Consider this comment from Laurie Scofield, founder of D.E.N.S.E. NJ, the New Jersey chapter of the Density Education National Survivors’ Effort:

The bill is a good first step. It took me a while to reconcile myself to that fact. It does raise awareness at a very high level, general level, but where it does fall short is, it doesn’t provide New Jersey women with enough information about their own medical condition to be their best advocate.

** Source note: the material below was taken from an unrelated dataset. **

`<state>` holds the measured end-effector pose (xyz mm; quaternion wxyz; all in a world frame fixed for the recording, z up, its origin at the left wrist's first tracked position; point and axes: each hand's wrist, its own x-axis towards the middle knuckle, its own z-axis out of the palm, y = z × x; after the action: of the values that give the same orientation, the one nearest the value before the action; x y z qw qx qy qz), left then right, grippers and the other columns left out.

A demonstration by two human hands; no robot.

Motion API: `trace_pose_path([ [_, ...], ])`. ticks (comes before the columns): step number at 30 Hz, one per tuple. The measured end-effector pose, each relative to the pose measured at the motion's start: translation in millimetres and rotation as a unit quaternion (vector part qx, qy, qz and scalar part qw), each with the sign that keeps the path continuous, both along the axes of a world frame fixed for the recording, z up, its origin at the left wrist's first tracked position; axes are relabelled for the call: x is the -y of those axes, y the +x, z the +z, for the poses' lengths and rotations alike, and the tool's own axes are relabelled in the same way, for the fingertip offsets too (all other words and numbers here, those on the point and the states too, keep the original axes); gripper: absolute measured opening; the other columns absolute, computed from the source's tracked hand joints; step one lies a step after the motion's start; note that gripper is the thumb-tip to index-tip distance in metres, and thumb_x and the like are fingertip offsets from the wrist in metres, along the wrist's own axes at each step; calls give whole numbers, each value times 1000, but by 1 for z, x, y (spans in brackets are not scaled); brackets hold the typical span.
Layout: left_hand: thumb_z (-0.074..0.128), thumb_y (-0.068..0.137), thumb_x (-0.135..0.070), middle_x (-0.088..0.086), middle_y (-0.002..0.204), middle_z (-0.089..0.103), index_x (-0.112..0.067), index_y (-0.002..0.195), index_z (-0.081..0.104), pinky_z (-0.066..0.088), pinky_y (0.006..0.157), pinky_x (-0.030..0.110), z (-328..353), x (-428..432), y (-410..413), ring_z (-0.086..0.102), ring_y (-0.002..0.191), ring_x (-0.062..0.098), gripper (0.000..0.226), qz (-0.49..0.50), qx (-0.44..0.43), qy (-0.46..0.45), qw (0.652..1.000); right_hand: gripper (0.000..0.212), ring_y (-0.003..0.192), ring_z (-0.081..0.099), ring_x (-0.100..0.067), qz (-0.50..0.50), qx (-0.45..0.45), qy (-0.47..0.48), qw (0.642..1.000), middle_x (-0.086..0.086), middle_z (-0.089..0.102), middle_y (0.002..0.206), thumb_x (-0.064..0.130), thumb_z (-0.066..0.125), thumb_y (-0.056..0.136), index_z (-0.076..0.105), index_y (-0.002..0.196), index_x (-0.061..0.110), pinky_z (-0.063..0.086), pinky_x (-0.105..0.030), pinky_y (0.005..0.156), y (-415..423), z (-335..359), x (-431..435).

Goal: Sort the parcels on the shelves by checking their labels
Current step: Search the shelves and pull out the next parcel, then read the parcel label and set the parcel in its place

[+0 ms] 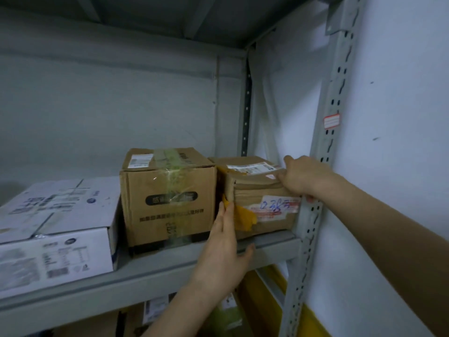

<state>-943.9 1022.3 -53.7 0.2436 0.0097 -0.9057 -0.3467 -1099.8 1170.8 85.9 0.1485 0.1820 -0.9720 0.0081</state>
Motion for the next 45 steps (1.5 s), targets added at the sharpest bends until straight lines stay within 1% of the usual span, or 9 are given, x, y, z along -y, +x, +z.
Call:
trace_pose_path([
  [4, 67, 94, -34, -16, 157, 36, -47, 157, -6, 33, 120, 29, 8, -9, 4, 38, 142, 5, 97, 10, -27, 102, 994, 54, 72, 56, -20, 48, 74, -70, 994, -7, 55, 100, 58, 42, 100, 52, 128, 13, 48, -34, 66, 8, 4, 1],
  [10, 63, 98, -29, -49, 117, 32, -46, 156, 5, 37, 71, -8, 1, -38, 48, 43, 84, -40, 84, 38, -30, 150, 987, 50, 84, 58, -25, 94, -83, -156, 980, -4, 61, 99, 60, 38, 99, 47, 133, 24, 39, -32, 62, 63, -23, -53],
  [16, 58, 87, -63, -34, 132, 47, -49, 150, 29, 42, 99, 15, 0, -60, 76, 46, 121, -17, 71, 113, -96, 137, 979, 51, 104, 63, -30, 64, -43, -349, 934, -6, 67, 117, 59, 46, 95, 54, 131, 24, 43, -36, 77, 82, -71, -101],
  [19, 50, 84, -77, -27, 148, 39, -44, 155, 27, 37, 106, 23, 15, -61, 63, 40, 134, -2, 81, 81, -44, 192, 977, 37, 87, 66, -17, 102, 115, -496, 855, 2, 73, 102, 55, 50, 95, 65, 108, 24, 51, -38, 81, 69, -71, -104],
  [22, 48, 85, -76, -25, 150, 44, -46, 155, 27, 36, 88, 12, 24, -71, 54, 43, 125, -4, 79, 45, -14, 281, 959, 25, 73, 72, -8, 144, 238, -585, 761, 9, 76, 75, 42, 49, 100, 67, 94, 26, 52, -29, 67, 70, -79, -106],
  [28, 52, 89, -64, -43, 104, 58, -55, 130, 46, 45, 69, 2, 13, -93, 76, 58, 92, -23, 42, 31, -17, 323, 946, 16, 104, 70, -16, 147, 268, -683, 664, 6, 76, 106, 34, 59, 97, 67, 111, 32, 54, -40, 92, 95, -134, -125],
  [30, 58, 90, -55, -39, 109, 66, -59, 119, 49, 51, 75, 5, 8, -98, 88, 60, 98, -22, 31, 12, -9, 308, 951, 17, 106, 69, -13, 156, 255, -694, 656, 9, 75, 109, 37, 65, 94, 67, 111, 36, 54, -39, 94, 113, -149, -131],
  [35, 74, 80, -45, -21, 130, 67, -42, 146, 45, 56, 99, 34, -34, -98, 140, 65, 116, 4, 72, -40, 30, 332, 942, 31, 104, 69, -3, 150, 182, -687, 687, 18, 74, 109, 29, 69, 92, 65, 123, 35, 57, -27, 86, 182, -181, -151],
  [45, 74, 73, -6, -10, 141, 62, -28, 147, 48, 57, 89, 24, -107, -69, 311, 62, 127, 13, 82, -53, 17, 437, 898, 51, 105, 69, -3, 177, 170, -688, 683, 18, 73, 113, 26, 68, 90, 56, 139, 17, 55, -14, 77, 362, -250, -125],
])
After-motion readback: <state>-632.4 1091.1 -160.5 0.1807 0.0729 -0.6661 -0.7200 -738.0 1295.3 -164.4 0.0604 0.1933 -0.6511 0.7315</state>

Scofield was quoted by DOTmed News.

The law provides that every woman who receives a mammogram in New Jersey receive general information about breast density, based on BI-RADS. It does not require that women with dense breasts be informed of such a finding. Instead, all mammogram recipients will receive the following notification:

“If your mammogram demonstrates that you have dense breast tissue, which could hide small abnormalities, you might benefit from supplementary screening tests, which can include a breast ultrasound screening or a breast MRI examination, or both, depending on your individual risk factors. A report of your mammography results, which contains information about your breast density, has been sent to your physician’s office, and you should contact your physician if you have questions or concerns about this report.”

An early version of the bill did require notification if breast density were found. But Scofield and DOTmed News said the New Jersey section of the American Congress of Obstetricians and Gynecologists lobbied to have that language deleted. The ob-gyn group feared that physicians would feel compelled to order additional scans for women with dense breasts just to avoid lawsuits.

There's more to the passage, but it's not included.